In these records, how many lines contain "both"? Please reply with the number only.

- MATERIAL SHOWN:
:::::
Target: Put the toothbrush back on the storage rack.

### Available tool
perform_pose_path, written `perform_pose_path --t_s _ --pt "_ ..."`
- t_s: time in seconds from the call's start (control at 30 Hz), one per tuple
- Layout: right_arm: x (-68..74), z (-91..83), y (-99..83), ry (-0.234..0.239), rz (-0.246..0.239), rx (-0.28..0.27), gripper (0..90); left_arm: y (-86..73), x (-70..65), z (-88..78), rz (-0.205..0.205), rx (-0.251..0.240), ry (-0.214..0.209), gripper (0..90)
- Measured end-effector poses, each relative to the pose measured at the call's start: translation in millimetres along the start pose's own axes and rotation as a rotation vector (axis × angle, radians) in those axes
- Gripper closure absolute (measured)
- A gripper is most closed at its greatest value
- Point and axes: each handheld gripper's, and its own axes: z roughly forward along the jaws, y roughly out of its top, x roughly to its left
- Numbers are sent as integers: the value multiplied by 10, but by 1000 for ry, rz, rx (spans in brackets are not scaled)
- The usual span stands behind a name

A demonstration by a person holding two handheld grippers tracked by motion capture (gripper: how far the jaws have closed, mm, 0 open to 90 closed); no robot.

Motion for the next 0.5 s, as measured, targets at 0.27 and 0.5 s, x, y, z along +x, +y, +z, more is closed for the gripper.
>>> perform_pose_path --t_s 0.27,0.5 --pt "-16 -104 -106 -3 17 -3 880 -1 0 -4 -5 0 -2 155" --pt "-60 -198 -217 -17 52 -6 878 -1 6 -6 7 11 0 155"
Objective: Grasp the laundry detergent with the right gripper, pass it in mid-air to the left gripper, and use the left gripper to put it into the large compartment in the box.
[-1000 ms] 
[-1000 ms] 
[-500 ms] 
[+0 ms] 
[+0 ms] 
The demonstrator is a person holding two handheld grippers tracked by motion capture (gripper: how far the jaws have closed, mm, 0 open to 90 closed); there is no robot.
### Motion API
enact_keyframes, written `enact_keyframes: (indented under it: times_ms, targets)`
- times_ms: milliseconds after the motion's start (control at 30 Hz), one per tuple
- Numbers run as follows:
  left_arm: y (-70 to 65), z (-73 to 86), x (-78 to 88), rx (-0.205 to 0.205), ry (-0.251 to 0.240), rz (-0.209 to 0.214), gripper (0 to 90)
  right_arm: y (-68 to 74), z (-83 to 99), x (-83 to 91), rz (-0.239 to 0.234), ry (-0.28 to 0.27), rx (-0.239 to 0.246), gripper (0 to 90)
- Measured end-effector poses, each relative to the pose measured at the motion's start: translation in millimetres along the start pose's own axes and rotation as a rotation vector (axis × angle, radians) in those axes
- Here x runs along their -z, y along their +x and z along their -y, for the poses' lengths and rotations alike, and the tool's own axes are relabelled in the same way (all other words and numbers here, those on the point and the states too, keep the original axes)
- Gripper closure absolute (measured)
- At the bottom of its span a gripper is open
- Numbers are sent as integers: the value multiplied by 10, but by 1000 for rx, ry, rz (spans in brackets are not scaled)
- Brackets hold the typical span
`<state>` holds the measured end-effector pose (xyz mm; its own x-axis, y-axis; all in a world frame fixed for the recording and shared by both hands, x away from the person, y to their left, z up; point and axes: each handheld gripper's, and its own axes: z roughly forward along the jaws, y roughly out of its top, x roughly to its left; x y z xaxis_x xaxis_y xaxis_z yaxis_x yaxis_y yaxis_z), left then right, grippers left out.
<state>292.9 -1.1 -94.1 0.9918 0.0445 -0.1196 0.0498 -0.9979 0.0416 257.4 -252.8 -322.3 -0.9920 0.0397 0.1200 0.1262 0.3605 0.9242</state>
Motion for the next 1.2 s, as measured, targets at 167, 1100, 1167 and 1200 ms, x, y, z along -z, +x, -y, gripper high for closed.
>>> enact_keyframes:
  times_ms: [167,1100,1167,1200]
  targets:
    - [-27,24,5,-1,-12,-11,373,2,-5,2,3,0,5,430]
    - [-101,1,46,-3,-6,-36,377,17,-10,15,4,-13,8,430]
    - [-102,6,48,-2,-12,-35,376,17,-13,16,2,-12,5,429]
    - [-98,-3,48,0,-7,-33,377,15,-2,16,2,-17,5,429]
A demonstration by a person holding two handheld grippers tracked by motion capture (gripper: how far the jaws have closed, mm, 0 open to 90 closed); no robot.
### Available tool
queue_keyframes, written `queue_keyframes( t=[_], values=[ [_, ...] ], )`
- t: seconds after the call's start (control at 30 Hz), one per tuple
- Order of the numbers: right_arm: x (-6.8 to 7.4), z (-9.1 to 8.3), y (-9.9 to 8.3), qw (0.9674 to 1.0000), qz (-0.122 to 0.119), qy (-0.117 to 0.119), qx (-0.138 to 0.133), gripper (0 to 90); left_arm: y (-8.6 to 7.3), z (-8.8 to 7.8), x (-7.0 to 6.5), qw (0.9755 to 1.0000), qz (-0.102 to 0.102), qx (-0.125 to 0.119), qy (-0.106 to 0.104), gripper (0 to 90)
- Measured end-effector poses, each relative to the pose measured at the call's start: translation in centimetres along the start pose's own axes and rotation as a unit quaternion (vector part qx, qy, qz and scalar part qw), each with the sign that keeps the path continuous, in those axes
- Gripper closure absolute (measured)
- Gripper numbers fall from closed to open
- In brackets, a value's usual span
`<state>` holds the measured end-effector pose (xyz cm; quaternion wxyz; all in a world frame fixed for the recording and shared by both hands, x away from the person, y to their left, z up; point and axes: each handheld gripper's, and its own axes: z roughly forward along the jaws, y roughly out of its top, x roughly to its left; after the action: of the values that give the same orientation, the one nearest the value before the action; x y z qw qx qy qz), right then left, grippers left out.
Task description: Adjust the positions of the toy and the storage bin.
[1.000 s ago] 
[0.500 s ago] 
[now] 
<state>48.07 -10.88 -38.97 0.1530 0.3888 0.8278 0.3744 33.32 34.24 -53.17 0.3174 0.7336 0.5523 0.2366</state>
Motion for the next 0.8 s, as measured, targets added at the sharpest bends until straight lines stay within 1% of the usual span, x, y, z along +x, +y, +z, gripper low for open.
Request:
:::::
- OUTPUT FOR THIS TASK:
2